What to work on →
Give the number of lines in the data below that contain "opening", with no other words.

Records for processing →
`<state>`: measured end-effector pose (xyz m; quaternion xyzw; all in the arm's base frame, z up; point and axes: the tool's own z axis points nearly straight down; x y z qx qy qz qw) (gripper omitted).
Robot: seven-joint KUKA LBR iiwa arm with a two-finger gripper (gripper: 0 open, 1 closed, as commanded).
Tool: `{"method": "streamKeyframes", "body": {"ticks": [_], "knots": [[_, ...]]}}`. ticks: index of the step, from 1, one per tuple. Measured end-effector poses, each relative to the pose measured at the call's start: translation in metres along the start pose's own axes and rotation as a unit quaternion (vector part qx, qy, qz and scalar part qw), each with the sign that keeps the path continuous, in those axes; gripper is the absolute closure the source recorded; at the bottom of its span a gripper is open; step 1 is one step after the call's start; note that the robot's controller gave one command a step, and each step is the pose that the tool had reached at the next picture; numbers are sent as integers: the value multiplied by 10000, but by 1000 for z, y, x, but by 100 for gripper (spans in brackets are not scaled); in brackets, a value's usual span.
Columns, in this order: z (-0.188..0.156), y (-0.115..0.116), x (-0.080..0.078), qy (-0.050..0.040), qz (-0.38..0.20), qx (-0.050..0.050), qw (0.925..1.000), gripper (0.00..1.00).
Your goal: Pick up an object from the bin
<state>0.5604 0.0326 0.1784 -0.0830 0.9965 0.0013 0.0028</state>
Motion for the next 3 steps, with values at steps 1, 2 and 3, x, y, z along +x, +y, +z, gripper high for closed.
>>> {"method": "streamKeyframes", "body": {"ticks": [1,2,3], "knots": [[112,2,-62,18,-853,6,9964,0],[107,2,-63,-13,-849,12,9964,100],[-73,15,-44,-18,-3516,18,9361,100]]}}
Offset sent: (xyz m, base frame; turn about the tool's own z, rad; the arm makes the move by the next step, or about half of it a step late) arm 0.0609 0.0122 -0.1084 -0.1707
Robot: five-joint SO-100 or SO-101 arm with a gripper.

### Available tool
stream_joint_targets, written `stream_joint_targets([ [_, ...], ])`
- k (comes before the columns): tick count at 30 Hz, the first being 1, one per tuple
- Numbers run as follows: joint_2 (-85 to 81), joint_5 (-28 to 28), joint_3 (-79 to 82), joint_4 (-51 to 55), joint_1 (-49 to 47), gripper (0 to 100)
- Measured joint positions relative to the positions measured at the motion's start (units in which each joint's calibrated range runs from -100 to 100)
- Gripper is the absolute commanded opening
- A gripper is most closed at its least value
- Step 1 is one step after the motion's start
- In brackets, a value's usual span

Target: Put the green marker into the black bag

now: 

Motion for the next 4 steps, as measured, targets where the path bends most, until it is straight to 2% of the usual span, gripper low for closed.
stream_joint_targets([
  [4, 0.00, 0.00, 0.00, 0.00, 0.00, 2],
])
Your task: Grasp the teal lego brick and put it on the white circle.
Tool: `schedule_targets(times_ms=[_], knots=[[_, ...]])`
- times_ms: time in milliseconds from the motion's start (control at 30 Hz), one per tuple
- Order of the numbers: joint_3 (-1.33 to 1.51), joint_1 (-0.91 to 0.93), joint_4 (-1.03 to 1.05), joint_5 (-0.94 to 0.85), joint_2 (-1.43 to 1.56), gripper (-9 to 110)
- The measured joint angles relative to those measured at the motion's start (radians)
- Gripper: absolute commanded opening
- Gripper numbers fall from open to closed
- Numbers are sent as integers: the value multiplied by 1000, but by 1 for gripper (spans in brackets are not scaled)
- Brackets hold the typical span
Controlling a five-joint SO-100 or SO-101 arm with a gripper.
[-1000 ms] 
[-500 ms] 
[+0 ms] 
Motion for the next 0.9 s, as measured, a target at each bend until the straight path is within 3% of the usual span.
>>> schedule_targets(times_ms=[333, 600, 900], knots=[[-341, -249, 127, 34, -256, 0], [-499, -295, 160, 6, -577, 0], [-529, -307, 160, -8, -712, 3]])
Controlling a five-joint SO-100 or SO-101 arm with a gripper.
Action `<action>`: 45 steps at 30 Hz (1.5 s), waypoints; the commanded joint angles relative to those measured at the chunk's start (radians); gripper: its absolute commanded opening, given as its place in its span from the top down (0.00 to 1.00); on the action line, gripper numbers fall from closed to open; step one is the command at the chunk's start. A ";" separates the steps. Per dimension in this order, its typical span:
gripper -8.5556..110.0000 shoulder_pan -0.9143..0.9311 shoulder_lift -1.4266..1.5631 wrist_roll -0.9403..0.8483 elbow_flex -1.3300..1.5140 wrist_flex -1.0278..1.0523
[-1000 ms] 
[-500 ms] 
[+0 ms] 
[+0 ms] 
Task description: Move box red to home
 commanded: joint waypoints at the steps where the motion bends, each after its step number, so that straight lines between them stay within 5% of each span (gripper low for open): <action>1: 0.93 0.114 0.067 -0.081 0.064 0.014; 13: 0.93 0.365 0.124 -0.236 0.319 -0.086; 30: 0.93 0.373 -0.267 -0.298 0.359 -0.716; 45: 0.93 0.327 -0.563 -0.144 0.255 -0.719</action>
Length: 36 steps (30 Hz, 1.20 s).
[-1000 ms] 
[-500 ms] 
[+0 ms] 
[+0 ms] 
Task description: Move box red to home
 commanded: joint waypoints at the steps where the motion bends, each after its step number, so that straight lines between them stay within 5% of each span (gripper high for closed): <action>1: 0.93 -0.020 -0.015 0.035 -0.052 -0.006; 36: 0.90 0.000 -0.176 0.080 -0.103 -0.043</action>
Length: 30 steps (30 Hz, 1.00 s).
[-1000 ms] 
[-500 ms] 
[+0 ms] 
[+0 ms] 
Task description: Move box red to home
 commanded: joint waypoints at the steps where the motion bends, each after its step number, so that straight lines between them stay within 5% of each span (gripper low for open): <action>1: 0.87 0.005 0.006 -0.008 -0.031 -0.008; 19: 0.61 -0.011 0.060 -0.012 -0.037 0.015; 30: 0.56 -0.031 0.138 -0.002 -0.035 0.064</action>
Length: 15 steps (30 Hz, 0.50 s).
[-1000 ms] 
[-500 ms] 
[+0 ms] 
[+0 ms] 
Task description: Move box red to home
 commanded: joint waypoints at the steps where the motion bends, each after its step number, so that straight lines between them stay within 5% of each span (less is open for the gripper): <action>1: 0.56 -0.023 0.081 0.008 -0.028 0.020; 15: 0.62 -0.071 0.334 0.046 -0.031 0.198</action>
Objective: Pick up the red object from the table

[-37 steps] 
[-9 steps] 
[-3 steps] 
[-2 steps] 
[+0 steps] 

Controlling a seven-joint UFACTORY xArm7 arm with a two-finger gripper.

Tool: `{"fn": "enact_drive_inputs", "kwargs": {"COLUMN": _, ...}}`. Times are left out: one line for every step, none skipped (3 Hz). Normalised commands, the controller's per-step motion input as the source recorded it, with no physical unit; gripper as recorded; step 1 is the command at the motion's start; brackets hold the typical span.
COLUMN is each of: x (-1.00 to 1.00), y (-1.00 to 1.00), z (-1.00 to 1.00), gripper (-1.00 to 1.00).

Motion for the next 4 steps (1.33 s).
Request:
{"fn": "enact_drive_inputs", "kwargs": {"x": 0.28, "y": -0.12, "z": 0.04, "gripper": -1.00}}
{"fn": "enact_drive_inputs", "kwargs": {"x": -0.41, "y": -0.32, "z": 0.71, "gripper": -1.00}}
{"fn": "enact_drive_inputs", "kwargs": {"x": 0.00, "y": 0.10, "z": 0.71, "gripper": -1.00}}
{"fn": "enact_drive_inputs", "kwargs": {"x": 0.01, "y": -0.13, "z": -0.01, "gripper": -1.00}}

Exercise response →
3